Early Saturday morning, Fuquay-Varina residents gathered at the Carroll Howard Johnson Environmental Education Park on Wagstaff Road to give back in honor of King. As part of the National Day of Service, called for by President Barack Obama, the Center for Human-Earth Restoration set up the project to plant 34 Chokeberry trees in the flood plane at the park.
Randy Senzig, president and board chair for the center, said King’s “Cosmology of Connectedness” speech in December 1967 showed his understanding of nature’s importance. So, this was a great way to honor him.
Volunteer Tricia Kitto said she was inspired by King’s story and his love of community.
While she said it was hard to get up on the cold Saturday morning, she was happy to help.
“(King) had to overcome a lot more than 26 degrees,” she said.
Tricia and her son, John, came out to help dig holes and plant trees. They learned about the project after seeing a post on Twitter about the National Day of Service.
Tricia went to the White House website and put in the Fuquay-Varina zip code to find ways to volunteer locally. Not only was the tree planting project close to home, but Tricia said it was a cause she liked as well.
“It certainly is a worthy project,” she said.
John said it’s great to encourage the National Day of Service, but he wanted to get out and actually participate.
The Chokeberries were donated by a nursery in Durham and the project was approved by Fuquay’s Parks, Recreation and Cultural Resources Department. During the fall months, students from Fuquay-Varina Middle School helped remove invasive species from the area in preparation for the project.
The trees, natural hybrids between the red and black Chokeberries, are purple. They are native to the Piedmont area and grow to be eight to 12 feet tall and about nine feet wide.
In May, the trees’ white flowers will bloom and they will bear fruit into the middle of the winter, offering food for the local birds.
The Center for Human-Earth Restoration does many projects throughout the year. Iris Senzig, the center’s chief operating officer, said through the CORES (Character growth through Observation, Restoration, Ecology and Scientific principles) project, eighth grade students went to the park nine times during the fall. They will return in February and March.

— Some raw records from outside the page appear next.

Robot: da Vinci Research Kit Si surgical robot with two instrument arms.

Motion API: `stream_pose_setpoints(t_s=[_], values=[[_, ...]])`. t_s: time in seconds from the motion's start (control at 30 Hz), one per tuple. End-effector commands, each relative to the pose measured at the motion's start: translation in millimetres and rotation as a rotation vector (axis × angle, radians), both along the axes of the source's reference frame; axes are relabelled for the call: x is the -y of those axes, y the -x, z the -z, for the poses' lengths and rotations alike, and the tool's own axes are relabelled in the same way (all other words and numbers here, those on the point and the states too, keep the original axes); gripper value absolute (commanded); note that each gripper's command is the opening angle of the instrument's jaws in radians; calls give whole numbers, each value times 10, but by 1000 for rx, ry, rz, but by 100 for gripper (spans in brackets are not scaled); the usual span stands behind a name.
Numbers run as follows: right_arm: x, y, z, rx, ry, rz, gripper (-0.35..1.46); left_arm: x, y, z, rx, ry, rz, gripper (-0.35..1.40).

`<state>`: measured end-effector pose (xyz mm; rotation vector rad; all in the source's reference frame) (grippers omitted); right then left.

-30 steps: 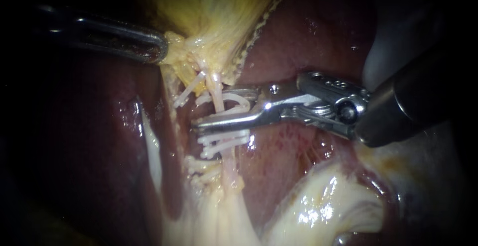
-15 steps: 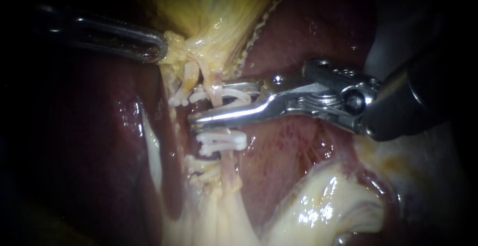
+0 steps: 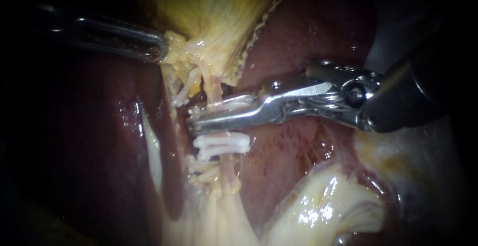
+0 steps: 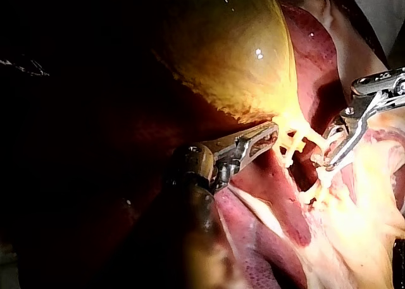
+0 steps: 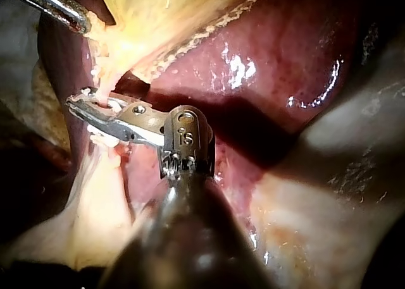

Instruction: Clipping third clip right tube

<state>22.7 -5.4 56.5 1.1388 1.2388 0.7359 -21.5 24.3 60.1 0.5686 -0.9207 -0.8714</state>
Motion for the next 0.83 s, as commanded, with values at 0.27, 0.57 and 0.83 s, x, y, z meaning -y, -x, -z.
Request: stream_pose_setpoints(t_s=[0.27, 0.57, 0.83], values=[[-2, 4, -6, 4, -16, 3, -35, -1, 0, -1, 0, 0, 0, -35], [-1, 5, -5, 12, -39, -4, -35, -1, 0, -1, 0, 0, 0, -35], [-1, 5, -5, 13, -44, -3, -35, -1, 0, -1, 0, 0, 0, -35]])
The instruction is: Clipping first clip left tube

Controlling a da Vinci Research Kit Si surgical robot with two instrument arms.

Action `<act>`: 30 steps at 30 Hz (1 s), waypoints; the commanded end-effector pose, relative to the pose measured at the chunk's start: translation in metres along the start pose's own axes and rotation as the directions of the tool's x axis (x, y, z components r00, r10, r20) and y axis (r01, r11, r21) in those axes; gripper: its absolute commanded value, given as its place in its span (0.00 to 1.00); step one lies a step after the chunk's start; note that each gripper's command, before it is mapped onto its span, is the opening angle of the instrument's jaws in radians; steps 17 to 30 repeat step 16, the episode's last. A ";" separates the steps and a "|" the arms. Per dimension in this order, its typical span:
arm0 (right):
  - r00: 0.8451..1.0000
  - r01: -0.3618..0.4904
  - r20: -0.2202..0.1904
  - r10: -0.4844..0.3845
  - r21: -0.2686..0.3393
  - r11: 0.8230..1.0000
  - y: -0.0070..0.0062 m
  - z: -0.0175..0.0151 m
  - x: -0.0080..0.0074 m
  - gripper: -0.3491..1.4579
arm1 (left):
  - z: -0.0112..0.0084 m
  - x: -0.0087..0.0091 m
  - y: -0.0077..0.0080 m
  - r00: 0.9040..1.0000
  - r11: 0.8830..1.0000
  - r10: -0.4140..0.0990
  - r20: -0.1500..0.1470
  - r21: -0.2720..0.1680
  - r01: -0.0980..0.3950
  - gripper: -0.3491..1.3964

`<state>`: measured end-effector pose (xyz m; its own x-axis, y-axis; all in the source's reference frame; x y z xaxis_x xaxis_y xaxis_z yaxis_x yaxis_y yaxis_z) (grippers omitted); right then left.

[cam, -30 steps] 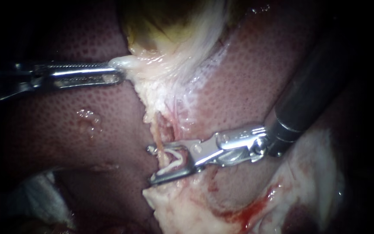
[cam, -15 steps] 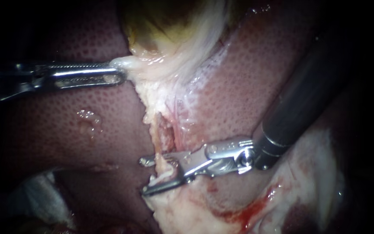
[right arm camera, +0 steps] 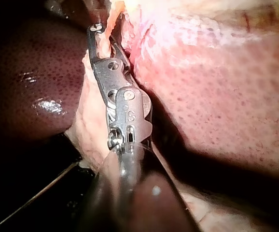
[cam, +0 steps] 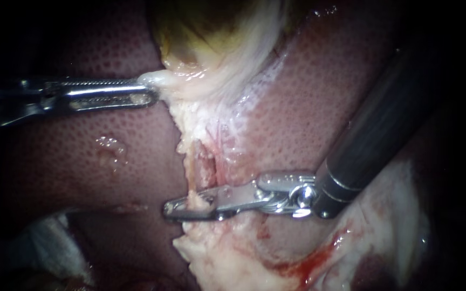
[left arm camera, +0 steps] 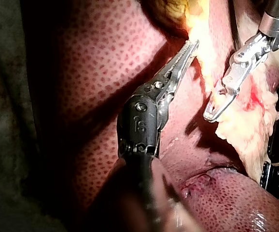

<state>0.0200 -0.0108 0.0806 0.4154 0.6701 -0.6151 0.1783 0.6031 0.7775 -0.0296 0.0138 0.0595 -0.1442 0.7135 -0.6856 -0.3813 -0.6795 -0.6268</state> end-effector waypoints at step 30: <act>0.999 -0.016 0.037 0.016 0.010 1.000 -0.0002 0.0001 -0.0007 0.00 | 0.0000 0.0000 -0.0001 1.000 1.000 0.000 0.000 -0.001 0.000 0.00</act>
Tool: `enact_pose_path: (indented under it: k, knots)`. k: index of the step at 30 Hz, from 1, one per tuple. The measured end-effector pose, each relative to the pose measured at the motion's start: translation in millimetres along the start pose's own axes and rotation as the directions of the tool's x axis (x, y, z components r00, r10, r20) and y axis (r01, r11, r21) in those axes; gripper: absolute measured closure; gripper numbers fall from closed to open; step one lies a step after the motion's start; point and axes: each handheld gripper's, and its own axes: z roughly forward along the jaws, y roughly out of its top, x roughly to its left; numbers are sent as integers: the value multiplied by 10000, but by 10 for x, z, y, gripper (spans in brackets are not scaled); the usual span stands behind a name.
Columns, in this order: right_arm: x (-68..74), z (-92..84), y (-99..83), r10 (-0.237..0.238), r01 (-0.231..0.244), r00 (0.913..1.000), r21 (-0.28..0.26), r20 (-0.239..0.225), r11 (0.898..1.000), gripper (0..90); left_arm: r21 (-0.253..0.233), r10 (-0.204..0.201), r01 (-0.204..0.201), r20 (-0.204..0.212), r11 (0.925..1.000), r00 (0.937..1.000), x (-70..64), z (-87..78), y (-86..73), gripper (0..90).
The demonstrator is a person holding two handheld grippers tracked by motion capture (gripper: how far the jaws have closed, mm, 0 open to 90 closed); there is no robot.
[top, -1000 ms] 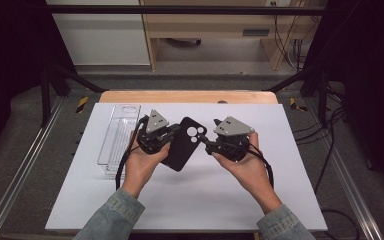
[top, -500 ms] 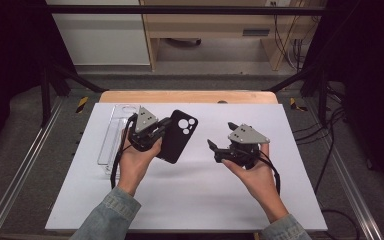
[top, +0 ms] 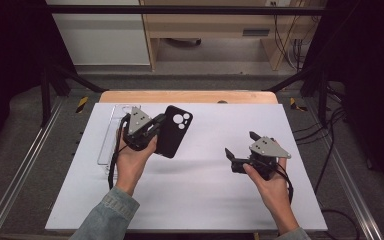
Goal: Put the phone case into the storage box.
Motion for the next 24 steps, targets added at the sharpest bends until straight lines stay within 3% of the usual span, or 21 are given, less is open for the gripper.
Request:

Iris said the purpose of the project is to help students feel that they can express themselves in a natural way. Many students use time in the park to journal and take a timeout from their hectic, electronic-filled day.
The center will begin a program with high schoolers this spring. And the Earth Elder Revolution will start soon as well. The five-week class for retirees will help develop an environmental project that can be monitored over several months, giving locals the chance to become more connected with nature.